==== Record excerpts ====

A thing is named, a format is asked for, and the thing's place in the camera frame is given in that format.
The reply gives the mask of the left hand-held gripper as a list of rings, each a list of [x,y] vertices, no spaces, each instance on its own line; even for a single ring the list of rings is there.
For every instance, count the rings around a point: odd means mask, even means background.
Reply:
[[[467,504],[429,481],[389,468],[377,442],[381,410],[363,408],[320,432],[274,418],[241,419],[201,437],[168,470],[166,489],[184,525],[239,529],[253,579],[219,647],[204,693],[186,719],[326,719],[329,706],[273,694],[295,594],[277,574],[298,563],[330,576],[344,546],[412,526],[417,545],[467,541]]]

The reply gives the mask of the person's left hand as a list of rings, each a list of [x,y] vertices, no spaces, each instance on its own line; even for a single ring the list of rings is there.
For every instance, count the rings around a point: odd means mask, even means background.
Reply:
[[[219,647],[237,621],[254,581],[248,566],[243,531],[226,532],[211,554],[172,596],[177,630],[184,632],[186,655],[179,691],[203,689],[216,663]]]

====

Task item:
An exact reproduction of all the entries, complete to the last line, is needed.

Result of this task:
A thing is named, a format is asked for, and the thing's place in the camera frame is given in that format.
The reply gives the mask of the left hand-held gripper as a list of rings, each a list of [x,y] vertices, no spaces, each instance on its own line; even for a single ring the list of rings is there.
For every instance, count the rings around a point: odd means mask, even means background.
Reply:
[[[467,504],[429,481],[389,468],[377,442],[381,410],[363,408],[320,432],[274,418],[241,419],[201,437],[168,470],[166,489],[184,525],[239,529],[253,579],[219,647],[204,693],[186,719],[326,719],[329,706],[273,694],[295,594],[277,574],[298,563],[330,576],[344,546],[412,526],[417,545],[467,541]]]

The reply gives the mask of the person's left hand as a list of rings, each a list of [x,y] vertices, no spaces, each instance on its own line; even for a single ring the list of rings is there.
For every instance, count the rings around a point: odd means mask, even means background.
Reply:
[[[219,647],[237,621],[254,581],[248,566],[243,531],[226,532],[211,554],[172,596],[177,630],[184,632],[186,655],[179,691],[203,689],[216,663]]]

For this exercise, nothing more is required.